Maturity level 3: sequential integration

It is generally recognized that there are distinct advantages to adopting digital solutions that can handle the specialized, repetitive, and computationally complex tasks that are relevant to different departmental responsibilities. In parallel, IT teams endeavor to establish a connected digital ecosystem that can facilitate communication and collaboration between departments and, to some extent, between different solutions.

This is certainly the direction of travel for planning in pharma companies today; for most, it represents the aspirational best practice approach. Indeed, many of our customers subscribe to Binocs as part of a wider digital transformation strategy to implement dedicated systems for planning different functions (e.g. production and QC). Recently, they have also started using digital supply chain twins to derive smart parameters that can further help with process streamlining. Realizing this goal requires significant endorsement from senior leadership but can also generate considerable improvements in service level, utilization and planning outcomes.

Maturity level 4: handshake integration

At Binocs, we’re already working to deliver the next step—and what we anticipate will become the new industry gold standard for business process integration in end-to-end planning for pharma release. In our vision of handshake integration, we propose a joined-up approach to dynamically coordinate plans across the separate quality control (QC), manufacturing, and supply chain functions, with the goal of achieving a fully optimized goods release processing time (GRPT).

As outlined in our recent webinar and at LogiPharma 2023, Bluecrux is already piloting this approach in collaboration with OMP. By seamlessly integrating their Unison production planning software with Binocs for QC planning and Axon as the digital supply chain twin to generate high quality, differentiated parameters, we have delivered a coordinated rhythm between QC, manufacturing, and the wider supply chain.
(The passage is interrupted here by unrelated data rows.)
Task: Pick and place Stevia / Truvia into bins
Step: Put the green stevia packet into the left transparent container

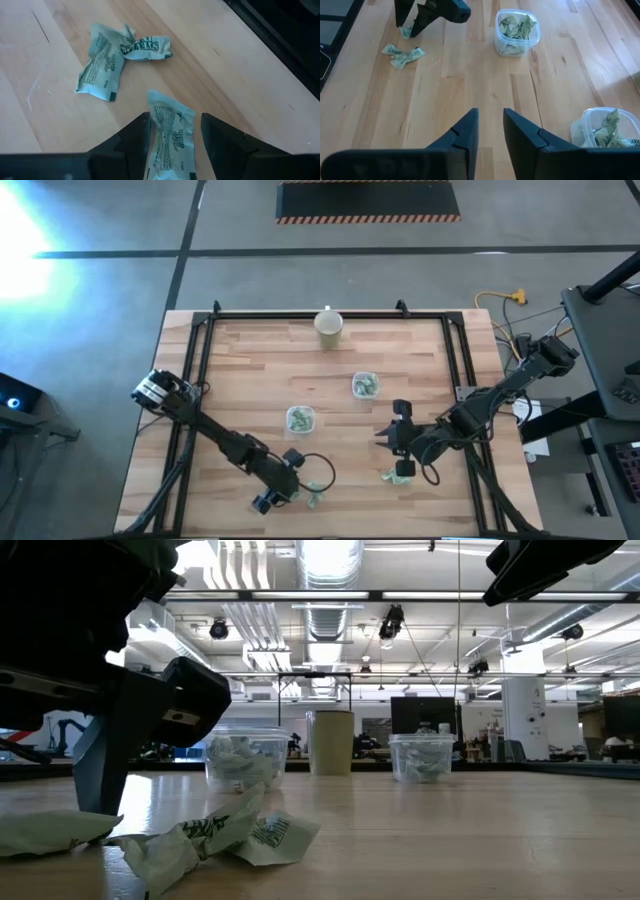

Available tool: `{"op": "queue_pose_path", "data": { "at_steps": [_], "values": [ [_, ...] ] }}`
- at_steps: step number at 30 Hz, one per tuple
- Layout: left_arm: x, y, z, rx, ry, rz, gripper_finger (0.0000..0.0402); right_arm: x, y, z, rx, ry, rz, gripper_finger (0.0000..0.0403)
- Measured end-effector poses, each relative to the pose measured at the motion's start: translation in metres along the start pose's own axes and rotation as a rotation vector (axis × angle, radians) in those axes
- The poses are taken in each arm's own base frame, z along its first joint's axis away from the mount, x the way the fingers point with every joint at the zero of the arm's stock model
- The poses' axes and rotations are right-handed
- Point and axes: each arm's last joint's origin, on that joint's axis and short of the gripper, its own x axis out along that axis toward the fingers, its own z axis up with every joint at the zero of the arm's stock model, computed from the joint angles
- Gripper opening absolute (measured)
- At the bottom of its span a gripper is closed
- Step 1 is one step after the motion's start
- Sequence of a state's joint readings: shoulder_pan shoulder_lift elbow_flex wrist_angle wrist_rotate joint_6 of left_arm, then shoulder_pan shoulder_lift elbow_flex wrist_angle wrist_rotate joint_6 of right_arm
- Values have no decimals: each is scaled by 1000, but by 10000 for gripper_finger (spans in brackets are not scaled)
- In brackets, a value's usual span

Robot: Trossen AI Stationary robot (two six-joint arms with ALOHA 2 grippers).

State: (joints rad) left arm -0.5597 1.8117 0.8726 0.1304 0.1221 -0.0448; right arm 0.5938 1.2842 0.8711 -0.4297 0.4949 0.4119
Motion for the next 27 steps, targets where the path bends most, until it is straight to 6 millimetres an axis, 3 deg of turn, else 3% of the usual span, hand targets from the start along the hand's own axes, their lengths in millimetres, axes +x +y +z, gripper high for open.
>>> {"op": "queue_pose_path", "data": {
  "at_steps": [4, 16, 22, 27],
  "values": [
    [-1, 1, 0, -1, 2, 3, 144, 0, 0, 0, 0, 1, 1, 74],
    [-3, 3, 2, 59, -4, 7, 11, 0, 0, 0, -1, 2, 0, 76],
    [-4, 5, 6, 112, -10, 68, 5, 0, 0, 0, -4, 3, 0, 74],
    [-10, 8, 13, 159, -18, 233, 1, 0, 0, -1, -8, 6, -2, 68]
  ]
}}
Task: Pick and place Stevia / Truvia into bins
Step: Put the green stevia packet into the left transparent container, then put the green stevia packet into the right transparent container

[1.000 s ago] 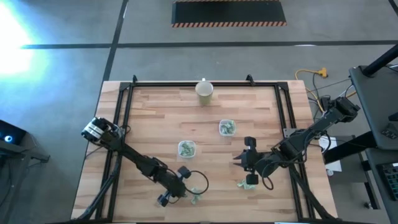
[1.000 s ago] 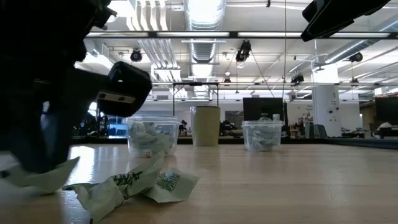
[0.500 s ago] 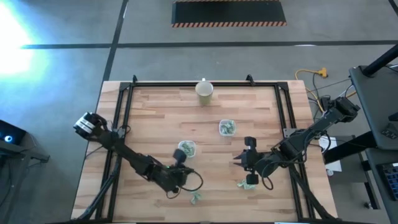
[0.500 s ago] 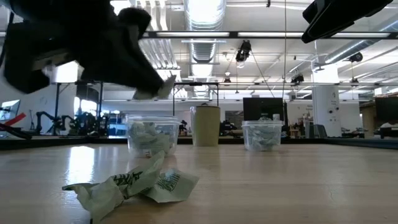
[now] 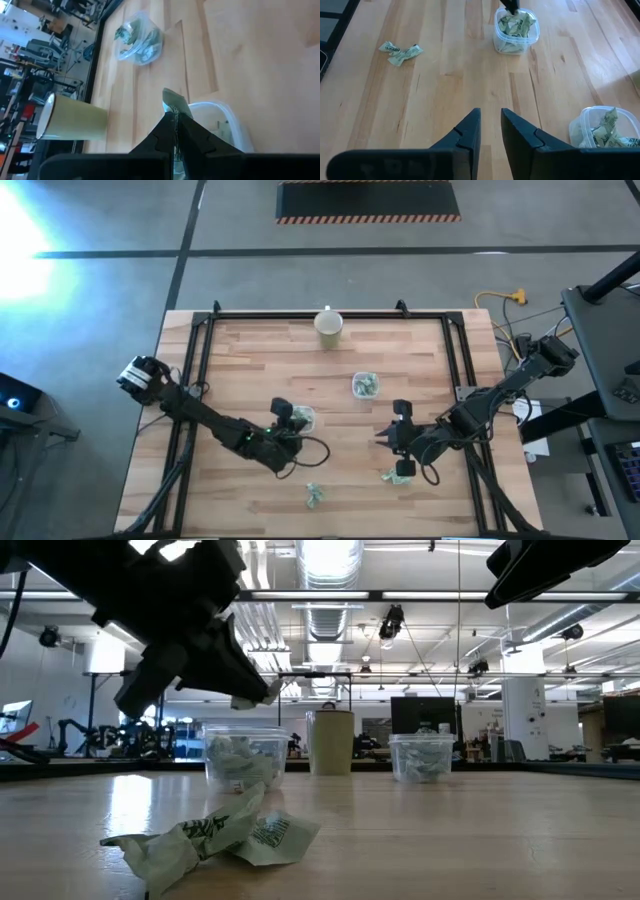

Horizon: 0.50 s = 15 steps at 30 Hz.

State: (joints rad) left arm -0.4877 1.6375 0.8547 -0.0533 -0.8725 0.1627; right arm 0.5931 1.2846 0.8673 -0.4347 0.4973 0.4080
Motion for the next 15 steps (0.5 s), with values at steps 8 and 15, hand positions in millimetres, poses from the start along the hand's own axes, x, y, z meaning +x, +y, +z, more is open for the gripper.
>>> {"op": "queue_pose_path", "data": {
  "at_steps": [8, 15],
  "values": [
    [2, 2, -2, -16, 19, 0, 9, 0, 0, 0, 0, 0, 0, 61],
    [2, 1, -8, -16, 65, 8, 82, 0, 0, 0, 0, 0, -1, 64]
  ]
}}
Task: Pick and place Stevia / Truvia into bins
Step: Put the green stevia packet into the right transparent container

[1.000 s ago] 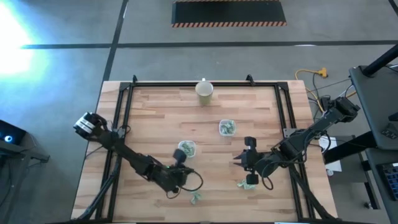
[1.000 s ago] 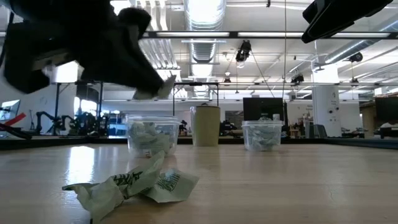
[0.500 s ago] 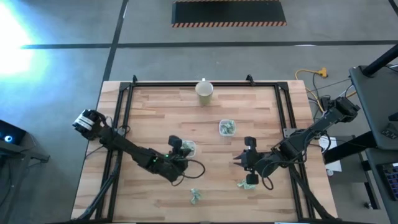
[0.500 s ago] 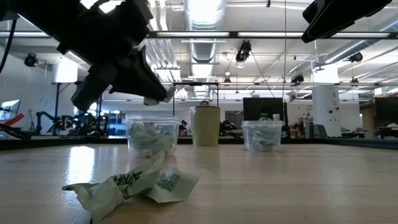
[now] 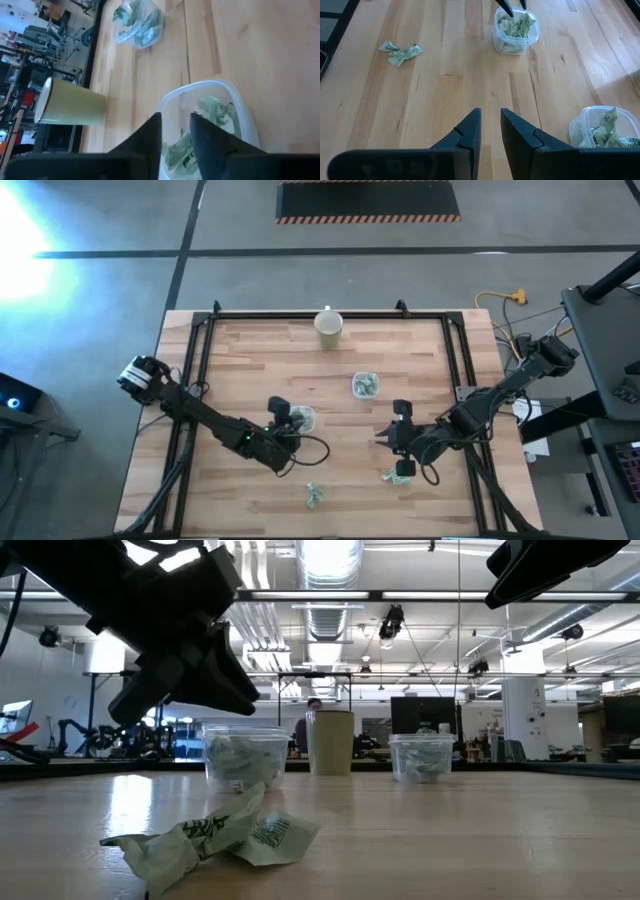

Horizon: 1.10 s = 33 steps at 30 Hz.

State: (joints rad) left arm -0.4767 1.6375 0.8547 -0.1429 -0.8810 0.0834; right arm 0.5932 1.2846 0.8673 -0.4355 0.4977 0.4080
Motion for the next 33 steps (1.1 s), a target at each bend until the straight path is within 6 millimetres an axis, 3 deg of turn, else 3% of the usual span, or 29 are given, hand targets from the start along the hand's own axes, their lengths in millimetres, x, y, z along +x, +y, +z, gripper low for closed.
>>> {"op": "queue_pose_path", "data": {
  "at_steps": [9, 21, 26, 33],
  "values": [
    [-10, 8, 8, -31, -35, 11, 134, 0, 0, 0, -4, -1, 0, 59],
    [-70, 35, 16, -99, -198, -52, 134, 0, 1, 2, 20, -23, 8, 60],
    [-98, 33, 15, -81, -271, -115, 134, 2, 2, 2, 17, -23, 8, 60],
    [-126, 22, 11, -23, -337, -77, 135, 7, 5, 4, -1, -22, 9, 67]
  ]
}}
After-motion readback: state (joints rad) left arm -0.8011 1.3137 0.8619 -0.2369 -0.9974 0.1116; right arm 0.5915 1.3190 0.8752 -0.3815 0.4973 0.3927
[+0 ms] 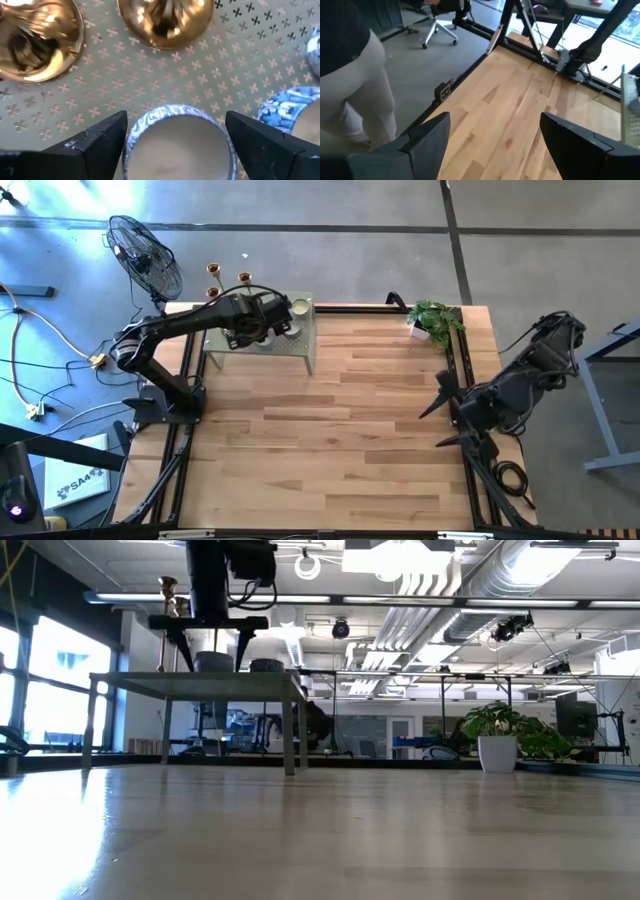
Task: Pick & Place candle stick holders
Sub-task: Put the blue patterned round candle on the shelf, then return to Home Position
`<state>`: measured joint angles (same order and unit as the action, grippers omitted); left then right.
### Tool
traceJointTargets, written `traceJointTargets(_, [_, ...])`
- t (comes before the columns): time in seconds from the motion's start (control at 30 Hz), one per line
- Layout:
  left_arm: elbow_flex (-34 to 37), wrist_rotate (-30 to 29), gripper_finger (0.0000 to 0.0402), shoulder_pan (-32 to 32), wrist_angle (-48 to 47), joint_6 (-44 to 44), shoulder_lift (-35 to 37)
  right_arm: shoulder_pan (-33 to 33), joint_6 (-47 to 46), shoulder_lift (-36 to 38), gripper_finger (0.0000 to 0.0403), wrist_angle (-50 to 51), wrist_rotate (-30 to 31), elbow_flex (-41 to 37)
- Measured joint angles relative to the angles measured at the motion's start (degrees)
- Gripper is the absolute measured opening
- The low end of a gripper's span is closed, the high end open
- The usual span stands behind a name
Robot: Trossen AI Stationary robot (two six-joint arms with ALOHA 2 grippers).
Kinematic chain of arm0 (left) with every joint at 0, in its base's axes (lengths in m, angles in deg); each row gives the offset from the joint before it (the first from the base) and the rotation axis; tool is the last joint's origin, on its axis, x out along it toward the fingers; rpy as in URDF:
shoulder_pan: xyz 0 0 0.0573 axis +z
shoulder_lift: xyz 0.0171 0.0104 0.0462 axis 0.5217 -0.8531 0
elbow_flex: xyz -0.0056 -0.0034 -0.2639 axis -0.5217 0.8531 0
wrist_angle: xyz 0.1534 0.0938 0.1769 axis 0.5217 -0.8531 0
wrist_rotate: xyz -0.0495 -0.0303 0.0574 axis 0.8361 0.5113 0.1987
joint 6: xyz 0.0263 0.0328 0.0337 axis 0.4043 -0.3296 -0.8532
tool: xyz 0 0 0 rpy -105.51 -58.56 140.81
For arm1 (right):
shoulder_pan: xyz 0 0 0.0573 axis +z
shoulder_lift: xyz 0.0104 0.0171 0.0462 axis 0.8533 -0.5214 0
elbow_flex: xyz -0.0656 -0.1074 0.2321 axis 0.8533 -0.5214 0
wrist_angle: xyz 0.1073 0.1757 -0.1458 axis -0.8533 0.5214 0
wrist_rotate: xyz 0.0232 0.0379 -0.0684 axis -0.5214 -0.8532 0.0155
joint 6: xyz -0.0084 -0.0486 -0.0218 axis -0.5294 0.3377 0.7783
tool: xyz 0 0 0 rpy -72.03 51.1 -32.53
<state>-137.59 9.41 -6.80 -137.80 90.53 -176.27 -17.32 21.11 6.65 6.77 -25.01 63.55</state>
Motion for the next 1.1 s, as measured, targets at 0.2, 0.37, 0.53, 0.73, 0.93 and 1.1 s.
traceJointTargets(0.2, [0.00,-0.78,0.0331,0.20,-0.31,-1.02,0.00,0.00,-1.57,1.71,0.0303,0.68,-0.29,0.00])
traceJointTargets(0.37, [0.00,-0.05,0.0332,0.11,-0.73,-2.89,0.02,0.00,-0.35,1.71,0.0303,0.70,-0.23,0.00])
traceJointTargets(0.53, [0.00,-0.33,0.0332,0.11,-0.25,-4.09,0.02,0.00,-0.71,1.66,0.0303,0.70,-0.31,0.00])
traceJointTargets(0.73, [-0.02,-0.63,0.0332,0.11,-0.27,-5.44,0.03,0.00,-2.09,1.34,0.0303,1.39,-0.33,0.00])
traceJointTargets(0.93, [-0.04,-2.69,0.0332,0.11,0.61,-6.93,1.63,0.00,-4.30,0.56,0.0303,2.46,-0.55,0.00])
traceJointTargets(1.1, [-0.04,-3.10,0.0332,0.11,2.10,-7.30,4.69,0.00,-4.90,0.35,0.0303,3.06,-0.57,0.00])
Maturity level 5: concurrent optimization

While it may still be quite distant, the ultimate endpoint of this journey is for companies to implement a wholly mature and technologically advanced approach to process integration. In a planning context, we expect this to emerge as a fully integrated solution that concurrently optimizes scheduling across QC, manufacturing, Logistics, Plant Maintenance, and beyond.

This comprehensive, end-to-end approach would represent the pinnacle of digital transformation, enabling complete operational optimization, driving efficiency, reducing lead times, and enhancing resource utilization. This long term ambition would also promote real-time decision-making, agility, and responsiveness to market demands.


  • Most life science organizations working towards greater cross-functional integration within their product release pipeline are currently at maturity level 2 (interdepartmental conversations with some shared planning but a small amount of digital support limited to only certain teams).
  • Those companies that have already implemented Binocs QC scheduling are ahead of the pack, typically representing a level 3 maturity of process integration (dedicated planning tools for different functions but with limited communication between them or end-to-end planning processes).
    • This remains the best practice, towards which all companies should be aiming as a minimum.
  • More companies are exploring ways to future-proof their production pipeline by integrating Quality Control and Supply Chain planning processes and systems to achieve a reduced GRPT.